═══ INFORMATION SUPPLIED ═══
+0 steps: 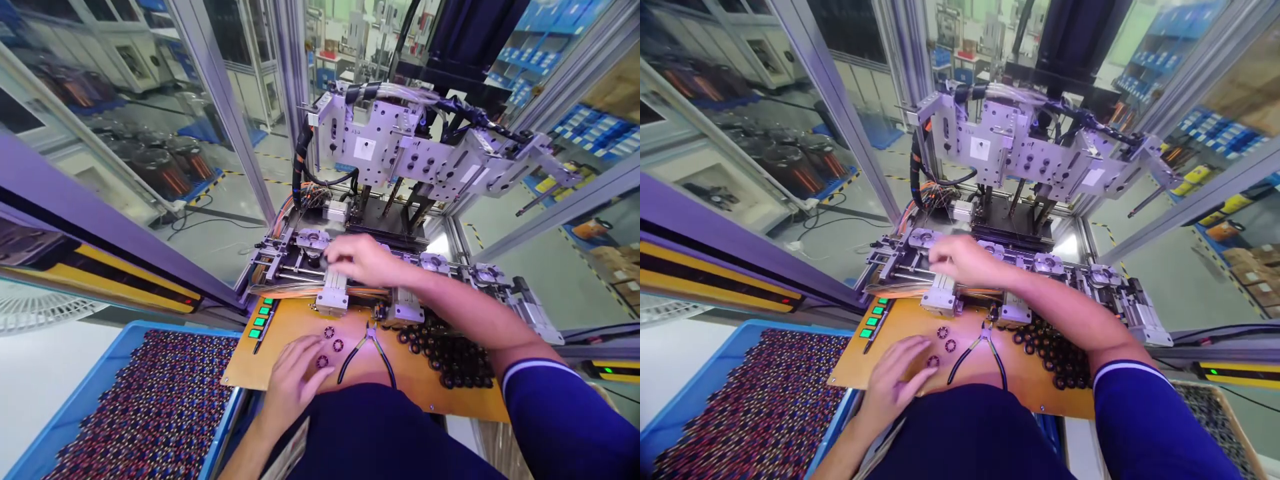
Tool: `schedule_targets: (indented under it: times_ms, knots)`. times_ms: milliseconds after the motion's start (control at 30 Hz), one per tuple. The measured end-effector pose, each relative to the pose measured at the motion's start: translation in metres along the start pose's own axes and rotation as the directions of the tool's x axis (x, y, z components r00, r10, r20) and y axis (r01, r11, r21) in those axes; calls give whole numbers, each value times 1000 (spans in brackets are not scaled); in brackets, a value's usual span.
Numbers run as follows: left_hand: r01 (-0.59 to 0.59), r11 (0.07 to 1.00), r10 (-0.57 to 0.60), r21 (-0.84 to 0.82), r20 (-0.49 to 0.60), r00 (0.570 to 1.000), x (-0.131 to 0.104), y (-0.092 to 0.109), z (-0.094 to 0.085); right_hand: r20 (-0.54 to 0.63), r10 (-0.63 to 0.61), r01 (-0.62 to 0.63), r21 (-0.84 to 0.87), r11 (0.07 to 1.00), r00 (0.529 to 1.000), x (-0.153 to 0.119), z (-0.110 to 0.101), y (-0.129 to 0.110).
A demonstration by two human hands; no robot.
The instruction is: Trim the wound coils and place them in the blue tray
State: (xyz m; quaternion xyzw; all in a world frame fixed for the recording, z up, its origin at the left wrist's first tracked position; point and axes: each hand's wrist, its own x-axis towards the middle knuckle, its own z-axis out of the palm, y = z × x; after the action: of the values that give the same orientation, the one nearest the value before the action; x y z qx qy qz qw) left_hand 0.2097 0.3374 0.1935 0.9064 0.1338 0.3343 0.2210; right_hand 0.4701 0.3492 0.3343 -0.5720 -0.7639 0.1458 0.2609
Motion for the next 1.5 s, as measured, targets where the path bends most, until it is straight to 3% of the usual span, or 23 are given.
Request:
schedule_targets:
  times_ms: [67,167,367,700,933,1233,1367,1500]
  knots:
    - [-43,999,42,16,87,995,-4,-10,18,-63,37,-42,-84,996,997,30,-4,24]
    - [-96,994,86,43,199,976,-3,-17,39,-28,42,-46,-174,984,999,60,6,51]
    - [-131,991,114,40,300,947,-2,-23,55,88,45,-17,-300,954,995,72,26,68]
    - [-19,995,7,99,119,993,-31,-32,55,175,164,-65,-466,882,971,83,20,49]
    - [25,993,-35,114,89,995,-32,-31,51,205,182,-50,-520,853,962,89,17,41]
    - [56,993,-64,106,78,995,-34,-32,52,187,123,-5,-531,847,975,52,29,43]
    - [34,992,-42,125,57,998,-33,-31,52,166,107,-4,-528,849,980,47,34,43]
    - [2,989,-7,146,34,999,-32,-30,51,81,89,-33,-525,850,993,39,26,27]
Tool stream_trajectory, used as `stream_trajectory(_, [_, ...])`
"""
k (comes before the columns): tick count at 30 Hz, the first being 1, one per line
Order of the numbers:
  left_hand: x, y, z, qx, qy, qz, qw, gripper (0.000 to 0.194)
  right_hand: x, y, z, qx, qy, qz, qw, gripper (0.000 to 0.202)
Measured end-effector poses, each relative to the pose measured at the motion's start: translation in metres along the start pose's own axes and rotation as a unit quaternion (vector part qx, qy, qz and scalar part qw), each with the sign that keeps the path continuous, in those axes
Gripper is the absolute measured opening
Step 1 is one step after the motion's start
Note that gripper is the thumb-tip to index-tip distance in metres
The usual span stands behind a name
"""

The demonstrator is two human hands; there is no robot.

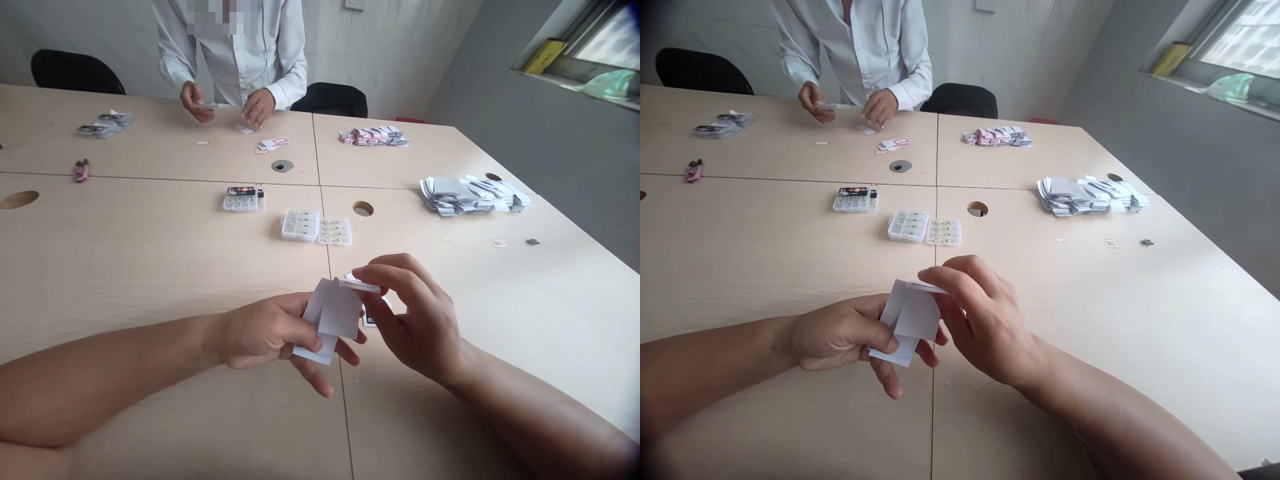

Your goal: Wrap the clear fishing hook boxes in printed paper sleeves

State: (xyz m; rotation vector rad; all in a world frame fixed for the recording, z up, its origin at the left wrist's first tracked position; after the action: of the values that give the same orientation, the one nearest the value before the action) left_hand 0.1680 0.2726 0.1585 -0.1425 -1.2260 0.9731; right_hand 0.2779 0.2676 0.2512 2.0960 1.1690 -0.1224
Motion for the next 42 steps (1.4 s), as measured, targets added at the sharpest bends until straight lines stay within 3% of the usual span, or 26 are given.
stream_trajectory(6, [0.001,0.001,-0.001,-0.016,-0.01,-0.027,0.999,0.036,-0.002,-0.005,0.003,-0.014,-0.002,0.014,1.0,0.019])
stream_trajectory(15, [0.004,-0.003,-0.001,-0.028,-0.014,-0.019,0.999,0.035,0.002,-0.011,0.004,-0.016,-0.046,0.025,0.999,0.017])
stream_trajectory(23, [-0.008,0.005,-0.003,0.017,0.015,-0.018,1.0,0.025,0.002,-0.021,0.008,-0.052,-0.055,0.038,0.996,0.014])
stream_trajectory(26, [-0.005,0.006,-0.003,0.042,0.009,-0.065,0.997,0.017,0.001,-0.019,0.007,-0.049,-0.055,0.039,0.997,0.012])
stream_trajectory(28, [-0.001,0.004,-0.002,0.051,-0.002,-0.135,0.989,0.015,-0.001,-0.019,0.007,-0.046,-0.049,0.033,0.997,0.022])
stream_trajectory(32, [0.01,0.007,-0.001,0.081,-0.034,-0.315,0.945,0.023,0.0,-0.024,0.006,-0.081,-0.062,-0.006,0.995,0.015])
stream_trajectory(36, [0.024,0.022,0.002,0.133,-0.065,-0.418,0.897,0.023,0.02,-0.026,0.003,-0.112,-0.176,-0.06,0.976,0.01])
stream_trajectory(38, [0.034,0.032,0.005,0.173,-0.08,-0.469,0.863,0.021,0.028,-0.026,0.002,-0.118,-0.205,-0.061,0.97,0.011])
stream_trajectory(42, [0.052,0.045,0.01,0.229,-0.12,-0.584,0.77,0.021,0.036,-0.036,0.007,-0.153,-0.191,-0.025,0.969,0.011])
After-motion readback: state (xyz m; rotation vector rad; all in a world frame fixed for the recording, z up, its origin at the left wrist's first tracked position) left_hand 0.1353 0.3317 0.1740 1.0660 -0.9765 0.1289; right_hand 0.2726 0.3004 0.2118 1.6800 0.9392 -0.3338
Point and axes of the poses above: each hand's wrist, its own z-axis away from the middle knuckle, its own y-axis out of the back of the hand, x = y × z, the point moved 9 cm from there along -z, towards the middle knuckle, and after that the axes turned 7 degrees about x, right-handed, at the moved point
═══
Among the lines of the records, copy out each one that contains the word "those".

ANSWER TO THIS TASK:
Tool: `schedule_targets: (indented under it: times_ms, knots)`. times_ms: milliseconds after the motion's start (control at 30 Hz), one per tuple. The measured end-effector pose, each relative to the pose measured at the motion's start: translation in metres along the start pose's own axes and rotation as the directions of the tool's x axis (x, y, z components r00, r10, r20) and y axis (r01, r11, r21) in those axes; calls give whole numbers, each value times 1000 (spans in brackets are not scaled); in brackets, a value's usual span.
Measured end-effector poses, each relative to the pose measured at the motion's start: translation in metres along the start pose's own axes and rotation as a unit quaternion (vector part qx, qy, qz and scalar part qw), each with the sign that keeps the path continuous, in those axes

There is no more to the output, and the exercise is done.